Madrid voters hand sweeping win to Sanchez’s biggest critic

Bloomberg

Isabel Diaz Ayuso, Madrid’s combative conservative leader, won a second term as regional president, cementing her position as Prime Minister Pedro Sanchez’s most powerful critic.
Ayuso’s People’s Party claimed 65 seats in the vote, more than doubling its representation in the regional assembly, with Sanchez’s Socialists getting 24 and falling to third place in number of votes behind a rival left-wing group. Ciudadanos, Ayuso’s center-right rival and former coalition partner, was wiped out.
Since being plucked from relative obscurity to run Spain’s most important region, Ayuso has won popularity with her
unapologetically hardline rhetoric, by consistently attacking Sanchez and by challenging the European consensus on restrictions to movement and economic activity during the pandemic.
“Freedom has won in Madrid, once again,” Ayuso said, speaking from a balcony at her party’s headquarters to scores of supporters. “A new chapter starts today in the history of Spain.”
Amid the resurgence in Spanish nationalism that followed Catalonia’s failed bid for independence, Ayuso has captured the imagination of one half of a divided society as a counterpoint to Sanchez. Where the prime minister has earned brickbats from many conservatives for his willingness to cut deals with Catalan separatists, Ayuso has taken a big step towards reuniting the fragmented right-wing vote.
Ciudadanos has split the conservative electorate since its emergence as a political force in 2015 and its elimination from the regional assembly could signal a broader shift that would make the PP a more serious threat to Sanchez at a national level.
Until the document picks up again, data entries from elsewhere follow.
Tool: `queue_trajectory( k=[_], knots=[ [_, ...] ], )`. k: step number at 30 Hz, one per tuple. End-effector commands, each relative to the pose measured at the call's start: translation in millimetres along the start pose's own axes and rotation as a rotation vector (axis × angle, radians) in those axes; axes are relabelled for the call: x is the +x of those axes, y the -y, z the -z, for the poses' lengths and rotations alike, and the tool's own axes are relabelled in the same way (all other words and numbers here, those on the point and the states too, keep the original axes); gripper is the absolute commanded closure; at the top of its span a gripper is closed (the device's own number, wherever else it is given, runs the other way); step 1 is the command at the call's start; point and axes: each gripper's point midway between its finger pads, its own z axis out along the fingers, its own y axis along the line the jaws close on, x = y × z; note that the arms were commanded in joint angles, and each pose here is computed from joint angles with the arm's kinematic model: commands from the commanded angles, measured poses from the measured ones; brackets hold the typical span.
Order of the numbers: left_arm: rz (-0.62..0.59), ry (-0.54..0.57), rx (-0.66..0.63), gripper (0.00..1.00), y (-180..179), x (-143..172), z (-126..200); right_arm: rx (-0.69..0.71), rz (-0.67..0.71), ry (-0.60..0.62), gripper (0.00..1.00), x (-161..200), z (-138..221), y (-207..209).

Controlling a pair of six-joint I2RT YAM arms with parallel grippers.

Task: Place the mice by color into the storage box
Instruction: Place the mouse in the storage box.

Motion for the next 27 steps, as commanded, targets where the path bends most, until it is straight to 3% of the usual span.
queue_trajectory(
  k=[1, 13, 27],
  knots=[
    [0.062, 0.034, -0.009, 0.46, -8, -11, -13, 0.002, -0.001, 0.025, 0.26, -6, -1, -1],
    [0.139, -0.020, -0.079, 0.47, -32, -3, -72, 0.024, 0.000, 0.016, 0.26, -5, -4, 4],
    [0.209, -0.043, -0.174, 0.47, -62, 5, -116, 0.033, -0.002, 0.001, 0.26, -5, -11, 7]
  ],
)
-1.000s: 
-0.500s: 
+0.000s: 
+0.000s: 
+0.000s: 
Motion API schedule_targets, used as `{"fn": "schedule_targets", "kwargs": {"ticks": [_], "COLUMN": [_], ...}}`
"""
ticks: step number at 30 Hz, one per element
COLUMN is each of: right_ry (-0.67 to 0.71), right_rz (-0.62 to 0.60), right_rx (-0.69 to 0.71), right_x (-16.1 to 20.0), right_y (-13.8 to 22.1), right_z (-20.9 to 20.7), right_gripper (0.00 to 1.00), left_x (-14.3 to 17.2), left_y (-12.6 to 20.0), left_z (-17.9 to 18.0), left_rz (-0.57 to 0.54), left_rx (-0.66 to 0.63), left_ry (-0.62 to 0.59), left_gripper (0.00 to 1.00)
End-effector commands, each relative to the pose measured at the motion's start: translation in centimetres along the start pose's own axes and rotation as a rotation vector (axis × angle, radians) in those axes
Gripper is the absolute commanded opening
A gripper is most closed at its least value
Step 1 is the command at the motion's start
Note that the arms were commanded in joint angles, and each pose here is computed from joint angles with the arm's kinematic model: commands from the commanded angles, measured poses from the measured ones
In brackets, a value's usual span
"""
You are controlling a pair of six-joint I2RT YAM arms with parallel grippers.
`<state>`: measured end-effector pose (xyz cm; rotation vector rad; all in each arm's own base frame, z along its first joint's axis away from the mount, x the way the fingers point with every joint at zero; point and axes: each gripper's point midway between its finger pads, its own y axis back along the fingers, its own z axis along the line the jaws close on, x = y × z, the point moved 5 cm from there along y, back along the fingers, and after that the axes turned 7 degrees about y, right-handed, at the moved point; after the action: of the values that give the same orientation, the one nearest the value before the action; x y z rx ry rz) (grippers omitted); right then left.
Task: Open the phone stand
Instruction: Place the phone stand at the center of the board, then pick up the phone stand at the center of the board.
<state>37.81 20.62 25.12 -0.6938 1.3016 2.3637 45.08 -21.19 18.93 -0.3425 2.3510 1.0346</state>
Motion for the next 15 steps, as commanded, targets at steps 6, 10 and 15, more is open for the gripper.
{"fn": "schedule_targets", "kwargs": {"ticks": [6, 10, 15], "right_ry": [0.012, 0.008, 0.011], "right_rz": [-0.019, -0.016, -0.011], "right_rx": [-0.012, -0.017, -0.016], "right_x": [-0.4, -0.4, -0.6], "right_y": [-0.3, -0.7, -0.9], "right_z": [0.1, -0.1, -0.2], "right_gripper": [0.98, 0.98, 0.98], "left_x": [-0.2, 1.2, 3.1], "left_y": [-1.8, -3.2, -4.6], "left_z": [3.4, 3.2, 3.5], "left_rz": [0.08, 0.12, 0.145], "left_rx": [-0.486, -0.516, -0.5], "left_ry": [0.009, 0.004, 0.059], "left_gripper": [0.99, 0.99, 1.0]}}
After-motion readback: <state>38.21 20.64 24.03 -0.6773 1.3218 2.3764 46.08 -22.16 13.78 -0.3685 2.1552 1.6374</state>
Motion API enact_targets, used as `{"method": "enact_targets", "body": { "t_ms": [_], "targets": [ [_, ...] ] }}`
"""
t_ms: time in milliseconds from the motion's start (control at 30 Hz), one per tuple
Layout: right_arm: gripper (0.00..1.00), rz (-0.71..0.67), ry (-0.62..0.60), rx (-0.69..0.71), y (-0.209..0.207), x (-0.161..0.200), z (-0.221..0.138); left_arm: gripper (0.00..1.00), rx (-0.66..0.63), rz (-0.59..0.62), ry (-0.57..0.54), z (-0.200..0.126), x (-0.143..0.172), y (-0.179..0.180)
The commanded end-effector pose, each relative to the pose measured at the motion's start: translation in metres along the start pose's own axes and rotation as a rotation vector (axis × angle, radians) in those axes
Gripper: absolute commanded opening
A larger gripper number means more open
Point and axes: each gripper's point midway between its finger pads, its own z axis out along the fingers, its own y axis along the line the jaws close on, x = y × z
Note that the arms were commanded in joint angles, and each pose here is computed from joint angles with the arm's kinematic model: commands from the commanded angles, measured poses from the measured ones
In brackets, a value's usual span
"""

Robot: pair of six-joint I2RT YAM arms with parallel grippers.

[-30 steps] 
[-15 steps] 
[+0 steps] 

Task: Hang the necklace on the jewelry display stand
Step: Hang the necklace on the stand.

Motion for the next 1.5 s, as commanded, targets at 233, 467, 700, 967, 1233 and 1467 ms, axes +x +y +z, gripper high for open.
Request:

The party’s main competitor for conservative votes is now the far-right group Vox, which added one seat in Madrid to claim 13.
“Polls have granted Ayuso a great result and, what’s more, a great responsibility,” Sanchez tweeted. “Congratulations.”
Vox’s leader, Santiago Abascal, also welcomed Ayuso’s “great” result while celebrating what he defined as a big defeat for Sanchez. Ayuso is just short of an outright majority so will need some form of support from Vox to govern.
Among opposition parties, the Socialists lost 13 of their 37 seats to finish with the same number as Mas Madrid while the far-left group Unidas Podemos is set for 10, three more than in 2019. The Socialists recorded their worst ever result in regional elections in Madrid.
Podemos’s founder, Pablo Iglesias, had stepped down as deputy prime minister in Sanchez’s coalition to head the party’s campaign in Madrid
and he announced his withdrawal from politics following the result.
Iglesias said he has become a scapegoat and that his presence no longer helps his party. He had already handed over the relationship between Podemos and the Socialists in the central government’s coaltion party to Yolanda Diaz, the labour minister, and reaffirmed that he sees her leading the party.
The verdict from voters in the capital will also bolster Ayuso within her own party, where other regional leaders have at times been uneasy about her brash positions and her flirtation with Vox.
While Ayuso has eclipsed the PP’s national leader, Pablo Casado, it’s still difficult to see her replacing him at the head of the party so that she can take on Sanchez directly. The fiery
rhetoric that plays well in the capital goes down badly in other parts of the country, especially in Catalonia.
One of her predecessors as Madrid president, Esperanza Aguirre, tried and failed to make the jump to PP leader more than a decade ago. The PP has governed Madrid since 1995.
As Spain was battered by the coronavirus, Ayuso and Sanchez clashed over how best to tackle the infections. The prime minister was pushing for firmer restrictions on activity whereas Ayuso, taking advantage of Spain’s devolved structure, insisted on keeping hospitality and shops open, despite the capital suffering the worst death toll of any city in Europe. Voters repaid her commitment to keeping the economy afloat.